Coagulation

In DOAC era, dentists are still stopping anticoagulants before tooth extractions


One in three dentists say they would stop anticoagulants in patients undergoing tooth extraction, despite guidelines saying this is unnecessary and may put patients at risk of serious thrombotic events such as stroke.

A survey of 89 dental practitioners in WA found that 57 (36%) would advise stopping anticoagulants and antiplatelets for between 24-72 hours preceding an extraction as a precaution against risk of bleeding.

While most of the dentists said they would not change anticoagulant therapy, 32.6% said they would stop DOACs and 29.2% would advise stopping warfarin prior to an extraction.

Dentists who were younger (less than five years in practice) were less likely to recommend stopping anticoagulants than those who had been in practice for longer, perhaps reflecting therapeutic inertia over changes in guidelines on anticoagulation and the ‘warfarin wars’ controversies over the risk and benefits of thrombosis vs bleeding risk.

Dentists who did a higher volume of tooth extractions (10-30 teeth per month) were more likely to stop anticoagulants before an extraction.

The authors of the study noted that guidelines on anticoagulant use have been revised in recent years to advise that cessation is unnecessary for minor procedures that are only at low risk of causing bleeding such as dentistry (extraction of up to three teeth) as well as joint injections, cataract surgery and pacemaker insertion.

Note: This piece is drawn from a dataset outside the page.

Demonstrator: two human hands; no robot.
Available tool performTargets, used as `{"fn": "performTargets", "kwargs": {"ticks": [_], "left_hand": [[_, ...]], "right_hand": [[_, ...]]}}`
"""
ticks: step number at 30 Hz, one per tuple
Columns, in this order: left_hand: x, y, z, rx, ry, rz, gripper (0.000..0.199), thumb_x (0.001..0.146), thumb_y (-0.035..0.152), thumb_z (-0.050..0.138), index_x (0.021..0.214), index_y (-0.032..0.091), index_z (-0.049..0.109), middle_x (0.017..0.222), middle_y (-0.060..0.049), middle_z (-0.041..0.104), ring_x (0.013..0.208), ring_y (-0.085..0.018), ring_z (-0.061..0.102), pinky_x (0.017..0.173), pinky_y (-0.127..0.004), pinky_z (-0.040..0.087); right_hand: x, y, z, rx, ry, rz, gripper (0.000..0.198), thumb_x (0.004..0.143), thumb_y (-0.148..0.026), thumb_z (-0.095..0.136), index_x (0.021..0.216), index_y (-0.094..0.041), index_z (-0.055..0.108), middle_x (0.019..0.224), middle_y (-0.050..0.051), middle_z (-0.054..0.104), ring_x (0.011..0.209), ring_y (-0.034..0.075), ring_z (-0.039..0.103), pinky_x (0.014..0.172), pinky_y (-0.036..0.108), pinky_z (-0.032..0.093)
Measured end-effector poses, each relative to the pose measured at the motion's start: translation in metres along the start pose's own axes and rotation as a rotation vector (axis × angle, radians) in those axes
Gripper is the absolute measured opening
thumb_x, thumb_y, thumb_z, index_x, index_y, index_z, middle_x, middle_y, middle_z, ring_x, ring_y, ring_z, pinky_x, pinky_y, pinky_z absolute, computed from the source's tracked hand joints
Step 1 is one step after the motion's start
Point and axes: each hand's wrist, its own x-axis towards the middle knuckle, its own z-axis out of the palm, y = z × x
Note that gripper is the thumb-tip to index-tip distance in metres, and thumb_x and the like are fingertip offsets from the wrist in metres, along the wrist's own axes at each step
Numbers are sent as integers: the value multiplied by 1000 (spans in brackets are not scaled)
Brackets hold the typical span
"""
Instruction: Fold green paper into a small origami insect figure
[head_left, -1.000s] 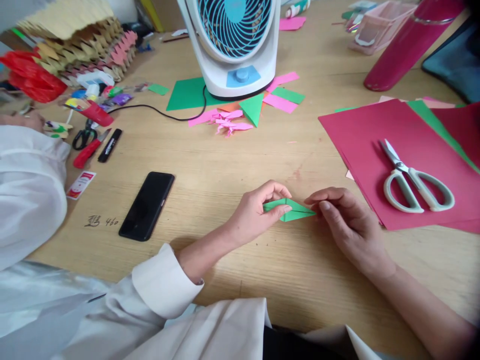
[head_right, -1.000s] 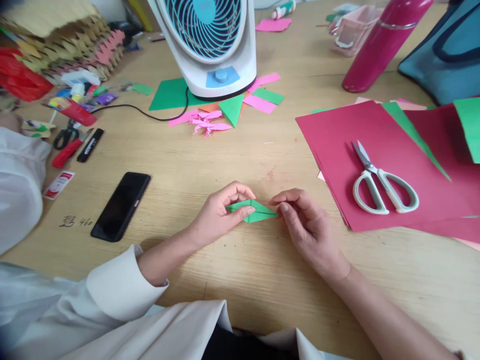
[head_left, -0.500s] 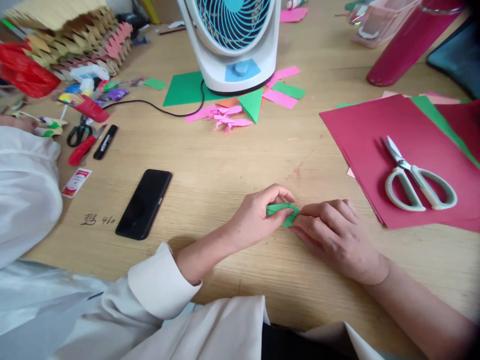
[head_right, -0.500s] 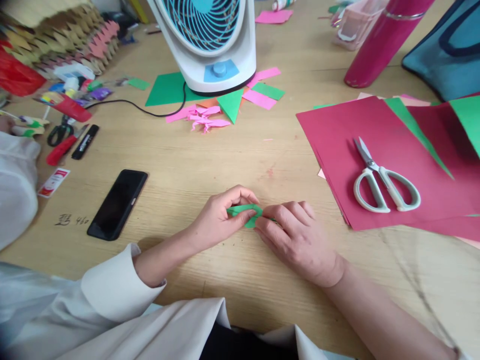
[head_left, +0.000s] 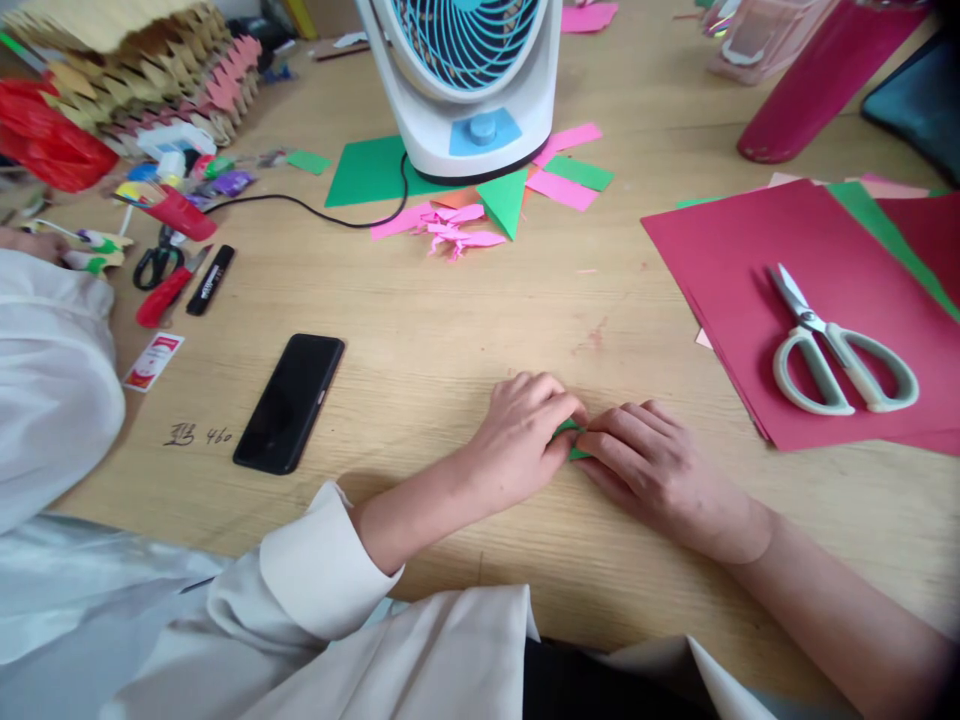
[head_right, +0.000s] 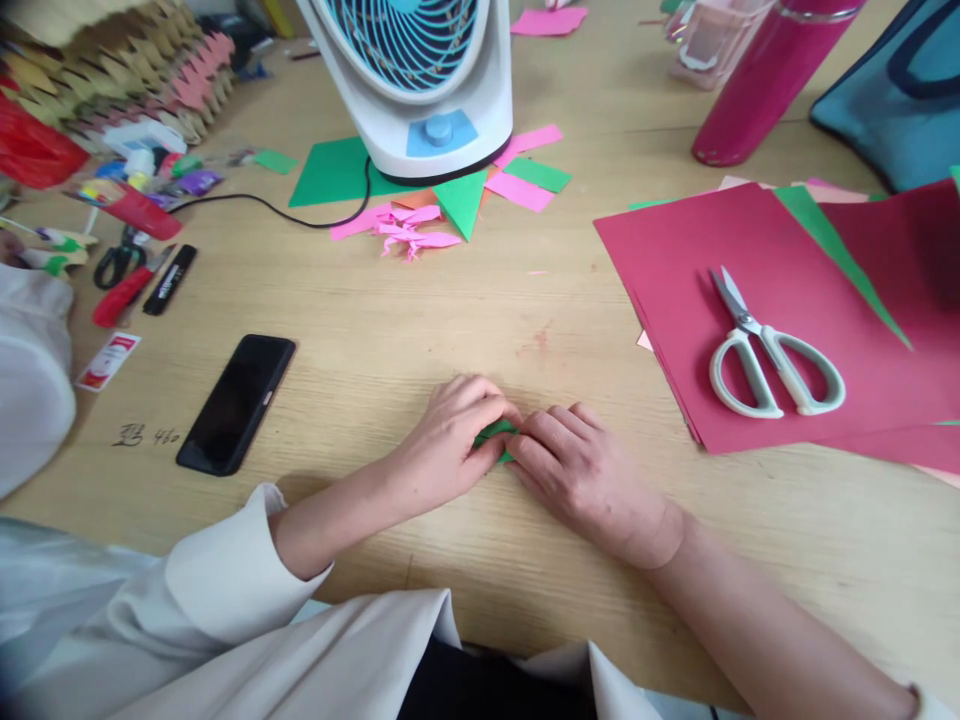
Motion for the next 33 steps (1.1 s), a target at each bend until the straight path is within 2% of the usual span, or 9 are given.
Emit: {"fn": "performTargets", "kwargs": {"ticks": [3,6,11,16,23,33], "left_hand": [[-4,-4,-1,20,34,80,13,89,13,56,98,19,64,106,-7,62,101,-23,52,90,-37,41],[-10,-10,-5,10,47,201,12,94,14,50,96,17,62,101,-7,63,95,-20,53,90,-35,43],[-21,-15,-8,64,29,355,11,97,21,52,97,15,61,99,-8,64,93,-18,55,88,-32,48],[-21,-13,-2,187,53,378,15,98,19,50,94,14,63,92,-6,65,87,-17,56,82,-30,49],[-21,-12,0,294,108,385,22,99,19,49,87,16,66,87,-4,67,82,-15,56,76,-28,49],[-27,-13,-3,353,120,444,18,98,16,51,96,15,68,92,-3,70,85,-15,59,76,-29,50]], "right_hand": [[0,-1,0,1,4,14,8,93,-14,56,91,-13,64,87,10,64,79,21,55,69,36,41],[-1,-2,-1,-13,7,34,11,93,-13,57,87,-13,66,81,9,60,74,21,49,68,36,42],[-4,-4,0,56,11,60,13,95,-12,54,91,-13,67,81,8,56,74,20,48,69,36,44],[-4,-6,1,162,29,122,9,95,-11,56,93,-11,64,86,9,58,79,19,52,73,34,47],[-5,-5,-1,132,30,94,8,94,-11,57,93,-12,65,85,8,59,76,19,52,70,35,45],[-5,-7,-3,176,39,100,11,93,-9,57,89,-11,67,83,9,58,74,18,51,68,34,44]]}}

“Regardless of the dental procedure, the risk of thromboembolism, stroke and myocardial infarction far outweighs the consequences of prolonged bleeding which can usually be controlled with local measures including placement of a haemostatic agent, closure with sutures and use of tranexamic acid,” they wrote.

“Hence, for most dental procedures, VKAs and DOACs must be maintained,” they said.

They also noted that may dentists would advise stopping anticoagulants for only 24 hours, which had little scientific rationale particularly if the average life of the DOAC or warfarin was long.

They said the INR would usually dictate practice for patients on warfarin, but that in general, dental practitioners should consider the greater risk of a thromboembolic event if the patient were to cease their anticoagulants and/or antiplatelets.

“The recommendations should be for local measures to control bleeding and to limit the number of extractions to three or less teeth rather than ceasing DOACs and/or antiplatelets,” they said.

“If there are any concerns regarding a patient’s risk of bleeding following an extraction, a pre-operative discussion with the medical practitioner who prescribed the anticoagulant, whether this is a general practitioner or specialist, would be valuable.”

They concluded that the knowledge gap in understandig of anticoagulant risk and benefits “may be something that requires action through the dental curriculums i.e. through the Australian Dental Council”.

“It is possible that there needs to be detailed guidelines in Australia to aid dentists managing the patients on anticoagulant and/or antiplatelet therapy,” they added.

The survey results are published in the Australian Dental Journal.